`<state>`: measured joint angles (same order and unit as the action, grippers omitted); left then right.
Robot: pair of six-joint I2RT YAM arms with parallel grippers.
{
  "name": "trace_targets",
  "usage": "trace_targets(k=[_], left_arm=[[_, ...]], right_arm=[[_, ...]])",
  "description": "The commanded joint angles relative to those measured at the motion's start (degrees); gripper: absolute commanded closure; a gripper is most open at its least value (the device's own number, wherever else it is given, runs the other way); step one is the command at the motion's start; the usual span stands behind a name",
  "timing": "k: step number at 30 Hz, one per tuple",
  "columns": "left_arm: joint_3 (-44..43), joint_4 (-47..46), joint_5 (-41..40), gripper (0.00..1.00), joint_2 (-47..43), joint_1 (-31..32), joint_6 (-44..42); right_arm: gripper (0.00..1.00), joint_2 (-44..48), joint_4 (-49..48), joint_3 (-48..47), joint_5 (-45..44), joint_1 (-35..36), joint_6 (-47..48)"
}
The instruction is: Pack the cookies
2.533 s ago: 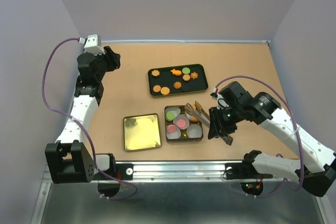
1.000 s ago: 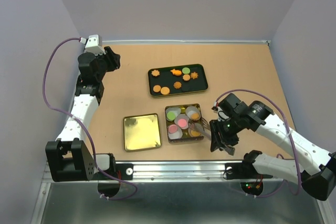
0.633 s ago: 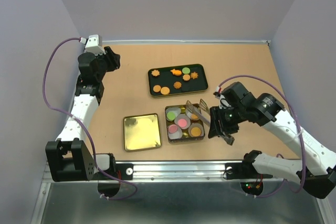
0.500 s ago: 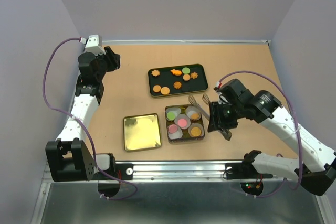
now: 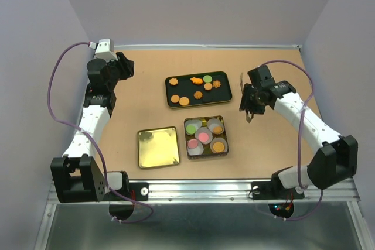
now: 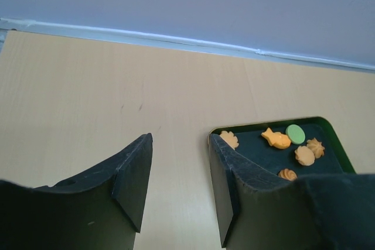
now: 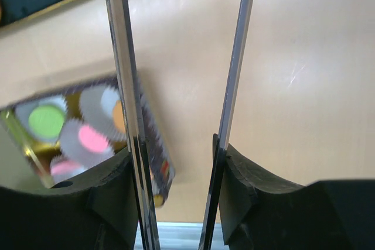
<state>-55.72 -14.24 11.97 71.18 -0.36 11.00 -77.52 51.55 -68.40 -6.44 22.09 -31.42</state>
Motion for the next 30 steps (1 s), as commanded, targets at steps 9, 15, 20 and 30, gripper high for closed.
trace_targets(k=[9, 15, 20, 30], left_arm=[[0.09, -1.67, 0.16, 0.47, 0.19, 0.27, 0.16], [-0.53, -1.23, -0.01, 0.48, 1.33, 0.18, -0.28], [-0.61, -1.05, -0.1, 0.48, 1.77, 0.18, -0.28], [-1.67, -0.18, 0.25, 0.48, 3.53, 0.18, -0.02]], right_arm=[[0.49, -18.1, -19.46, 2.84, 2.74, -10.39, 5.05], [0.46, -24.78, -21.14, 0.46, 5.73, -12.51, 4.79], [0.35, -26.81, -21.67, 0.02, 6.09, -12.59, 4.17], [0.0, -24.97, -21.49, 1.78, 4.59, -12.42, 3.65]])
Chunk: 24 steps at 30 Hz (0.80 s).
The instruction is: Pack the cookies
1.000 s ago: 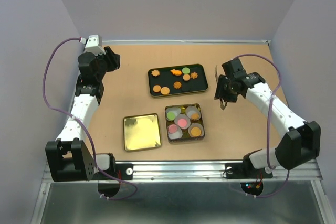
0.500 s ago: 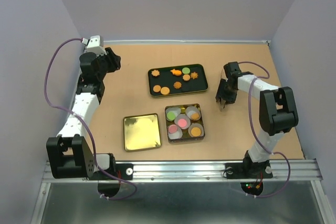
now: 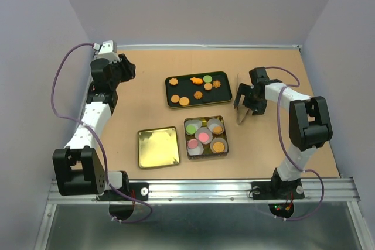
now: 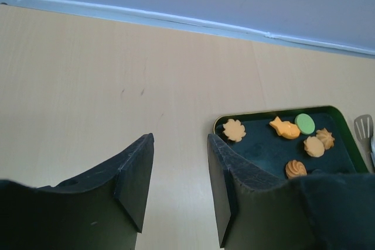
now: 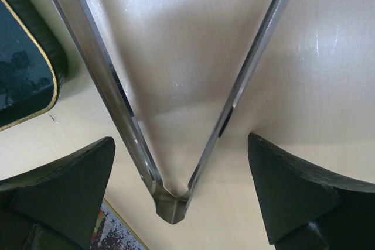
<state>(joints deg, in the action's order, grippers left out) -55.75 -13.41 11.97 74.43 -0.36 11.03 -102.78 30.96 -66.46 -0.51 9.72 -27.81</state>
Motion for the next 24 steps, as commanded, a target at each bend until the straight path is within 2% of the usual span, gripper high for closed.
trace_targets(k=[1, 10, 12, 13, 15, 16, 17, 18, 19, 21, 24], left_arm=[[-1.56, -1.0, 0.16, 0.48, 0.19, 0.18, -0.04], [-1.91, -0.3, -0.89, 0.48, 0.01, 0.18, 3.56], [-2.17, -0.65, -0.28, 0.45, -0.69, 0.18, 3.56], [-1.83, -1.7, 0.33, 0.39, -1.56, 0.27, 3.48], [2.29, -9.23, -2.19, 0.36, -5.34, 0.18, 6.09], [4.22, -12.05, -4.47, 0.25, -6.66, 0.27, 8.72], [6.5, -12.77, -7.19, 0.06, -7.54, 0.19, 12.58], [6.88, -11.04, -6.7, 0.01, -8.16, 0.18, 12.96], [6.62, -9.2, -5.91, 0.02, -7.82, 0.1, 13.66], [3.12, -3.75, 2.77, 0.16, -3.97, -0.43, 13.06], [-0.5, 4.59, 4.91, 0.19, 0.0, -0.61, 14.8]], right_arm=[[0.0, 0.48, -0.9, -0.08, -1.33, -0.13, -0.13], [0.0, 10.13, 1.47, -1.57, -4.06, -0.05, 0.65], [0.0, 13.55, 2.87, -2.18, -3.97, -0.14, 0.83], [0.0, 14.79, 3.23, -2.27, -3.88, -0.05, 0.83], [0.0, 17.79, 3.67, -1.93, -3.79, 0.13, 0.83], [0.0, 21.27, 3.58, -1.23, -3.88, 0.22, 0.31], [0.0, 23.57, 2.54, -0.35, -4.32, 0.39, -0.13], [0.0, 25.85, 1.48, 0.53, -4.23, 0.39, -0.75], [0.0, 31.01, 0.34, 1.5, -3.88, 0.31, -0.84], [0.0, 35.7, -2.9, 4.75, -3.36, 0.39, -1.1], [0.0, 42.48, -4.32, 5.98, -4.84, 0.39, -0.93]])
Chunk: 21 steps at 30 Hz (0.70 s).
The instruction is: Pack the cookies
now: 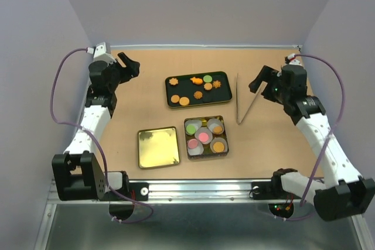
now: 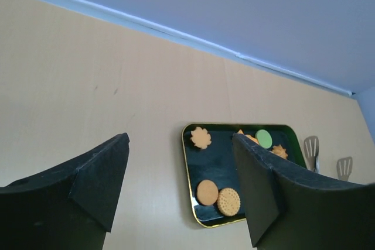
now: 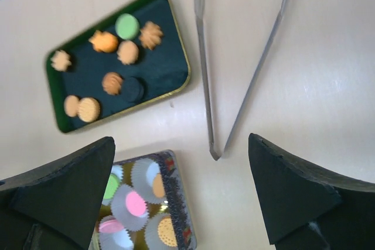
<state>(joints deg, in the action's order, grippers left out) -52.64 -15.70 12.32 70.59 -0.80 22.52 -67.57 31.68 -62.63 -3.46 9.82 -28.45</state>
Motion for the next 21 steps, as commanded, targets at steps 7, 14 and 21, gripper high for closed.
trace_targets(k=[7, 14, 21], left_arm=[[0.35, 12.35, -0.44, 0.18, 1.57, 2.36, 6.66], [-1.49, 25.37, -11.88, 0.23, -0.01, 14.41, 4.9], [-2.03, 36.96, -19.87, 0.37, 1.57, 22.59, 7.09]], right_arm=[[0.0, 18.42, -7.69, 9.79, -5.5, 0.28, -8.27], [0.0, 20.82, -11.38, 17.01, 1.71, 0.28, -11.99], [0.0, 20.73, -11.29, 16.75, 3.11, 0.28, -6.62]])
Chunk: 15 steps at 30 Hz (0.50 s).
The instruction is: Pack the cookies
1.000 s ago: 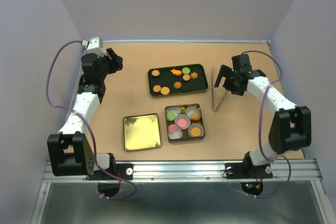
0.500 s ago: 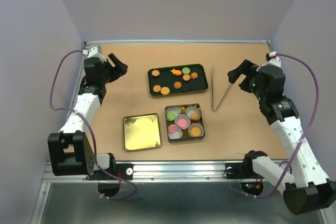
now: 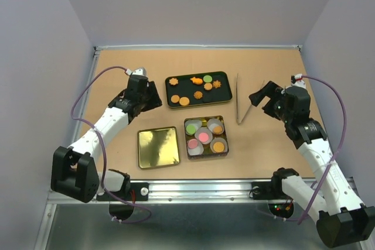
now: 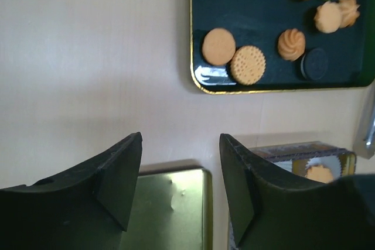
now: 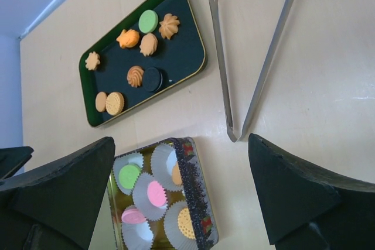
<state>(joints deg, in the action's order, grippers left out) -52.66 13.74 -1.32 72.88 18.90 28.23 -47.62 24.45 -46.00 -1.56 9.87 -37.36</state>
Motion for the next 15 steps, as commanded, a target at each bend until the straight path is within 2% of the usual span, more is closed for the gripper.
trace_targets(k=[1, 4, 8, 15], left_arm=[[-1.57, 7.88, -5.98, 0.43, -0.46, 3.68, 2.17], [0.28, 7.54, -4.04, 0.47, 0.5, 7.55, 4.54], [0.98, 7.27, -4.13, 0.48, 4.45, 14.14, 7.01], [1.25, 7.53, -4.48, 0.49, 9.38, 18.28, 9.91]], right_arm=[[0.0, 0.68, -4.06, 0.12, 1.21, 0.24, 2.73], [0.0, 0.77, -4.14, 0.64, 3.04, 0.24, 3.0], [0.0, 0.16, -4.23, 1.35, 4.37, 0.15, 3.35], [0.0, 0.77, -4.14, 3.63, 3.32, 0.24, 4.67]])
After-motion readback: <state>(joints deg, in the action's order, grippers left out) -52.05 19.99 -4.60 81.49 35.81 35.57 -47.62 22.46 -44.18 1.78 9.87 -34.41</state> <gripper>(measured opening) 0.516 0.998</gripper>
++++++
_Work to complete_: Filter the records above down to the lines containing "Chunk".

_The answer_:
Chunk: 24 steps at 30 Hz (0.80 s).
Chunk: 21 steps at 30 Hz (0.70 s).
Chunk: 15 steps at 30 Hz (0.50 s).

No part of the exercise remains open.